-- Data excerpt follows --
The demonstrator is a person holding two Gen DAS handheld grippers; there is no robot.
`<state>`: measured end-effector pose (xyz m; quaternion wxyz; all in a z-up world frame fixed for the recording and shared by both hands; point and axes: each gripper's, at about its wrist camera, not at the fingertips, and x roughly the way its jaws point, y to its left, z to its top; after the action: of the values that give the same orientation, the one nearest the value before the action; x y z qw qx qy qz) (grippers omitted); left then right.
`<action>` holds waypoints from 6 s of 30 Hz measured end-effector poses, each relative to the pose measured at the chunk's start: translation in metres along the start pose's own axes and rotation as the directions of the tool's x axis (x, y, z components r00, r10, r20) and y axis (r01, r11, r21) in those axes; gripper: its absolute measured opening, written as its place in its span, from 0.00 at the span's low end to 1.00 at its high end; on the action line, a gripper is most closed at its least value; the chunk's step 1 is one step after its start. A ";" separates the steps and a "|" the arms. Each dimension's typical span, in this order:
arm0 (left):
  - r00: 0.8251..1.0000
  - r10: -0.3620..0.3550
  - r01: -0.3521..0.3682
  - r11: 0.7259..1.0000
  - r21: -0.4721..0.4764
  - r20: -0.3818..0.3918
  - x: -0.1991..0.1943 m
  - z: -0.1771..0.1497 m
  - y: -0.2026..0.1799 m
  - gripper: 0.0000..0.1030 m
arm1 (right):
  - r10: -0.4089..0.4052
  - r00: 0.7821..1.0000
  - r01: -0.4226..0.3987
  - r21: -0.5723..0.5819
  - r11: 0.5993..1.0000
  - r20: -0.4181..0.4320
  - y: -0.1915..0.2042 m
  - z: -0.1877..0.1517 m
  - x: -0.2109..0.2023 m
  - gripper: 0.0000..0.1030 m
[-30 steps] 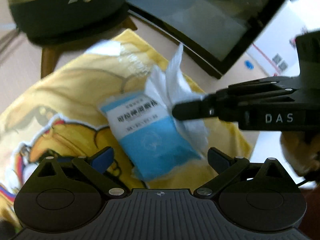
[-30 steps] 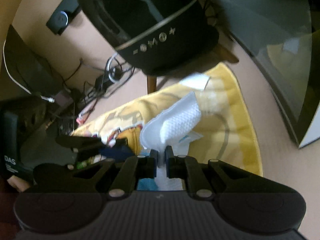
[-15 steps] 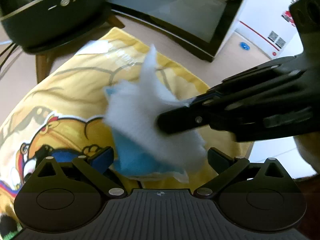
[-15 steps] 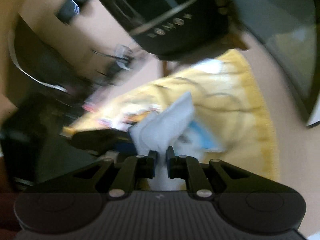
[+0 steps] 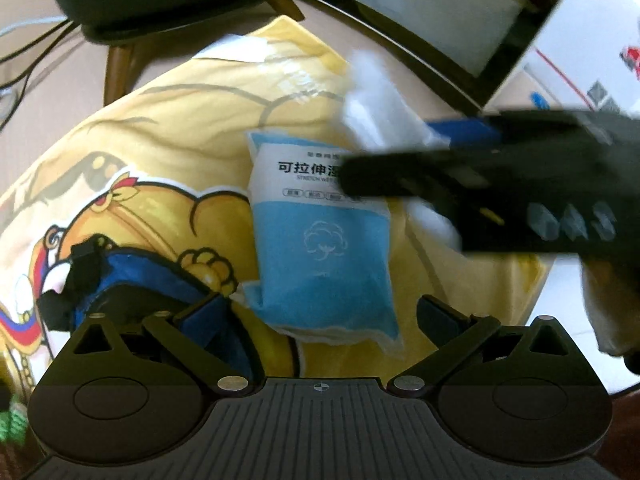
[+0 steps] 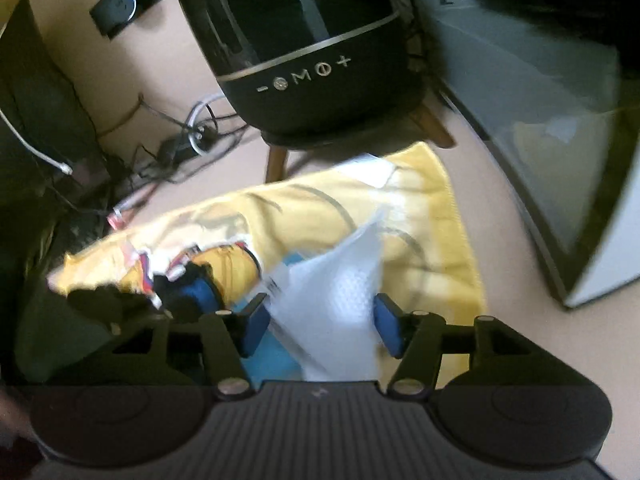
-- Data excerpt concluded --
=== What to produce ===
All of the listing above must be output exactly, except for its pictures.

=== Response ===
The demonstrator is a person holding two Gen DAS handheld grippers; there is no robot.
`<state>`: measured end-effector pose (xyz m; quaternion wxyz; all in a z-up world frame fixed for the recording and shared by both hands; point and axes: each gripper's, at about its wrist camera, not at the fingertips, and x roughly the way its jaws point, y to its left, z to its top; after the action: of the values that give the same orientation, the one nearest the value before the action; x y z qw qx qy qz) (grippers omitted); left then right.
`<action>` holds waypoints from 6 s of 30 Hz measured end-effector poses, each relative to the pose measured at the chunk's start: translation in metres along the start pose's own axes and rotation as the directions of the tool's x axis (x, y, z components r00, r10, r20) and y axis (r01, r11, r21) in those axes; gripper: its absolute measured opening, written as its place in its span, from 0.00 at the span's low end to 1.00 at its high end; on the action line, a gripper is most closed at its least value; the chunk's step 1 is one step after its start. A ";" separates the steps and a "|" the arms. Each dimension's typical span, in this order:
arm0 (left):
  - r00: 0.8251..1.0000
  - r10: -0.3620..0.3550
  - r01: -0.3521..0.3682
  - r11: 0.7259..1.0000
  - r21: -0.4721..0.4764
  - r20: -0.3818..0.3918
  - x: -0.1991..0.1943 m
  - z: -0.1771..0.1497 m
  - y: -0.2026..0.1799 m
  - gripper: 0.0000..0.1030 m
arm1 (right):
  - r10: -0.4089..0.4052
  - r00: 0.7821..1.0000
  - r01: -0.4226..0.3987
  - r21: -0.5723..0.5819
  - r11: 0.5993..1.0000
  - r20: -0.4181..0.4320
  - y: -0.1915..0.2042 m
  - z: -0.1877..0.1517 m
  - x: -0.2109..0.2023 m
  - gripper: 0.0000..0.1030 m
[-30 steps] 
[-30 steps] 
[-15 steps] 
[-15 steps] 
[+0 steps] 
[+0 steps] 

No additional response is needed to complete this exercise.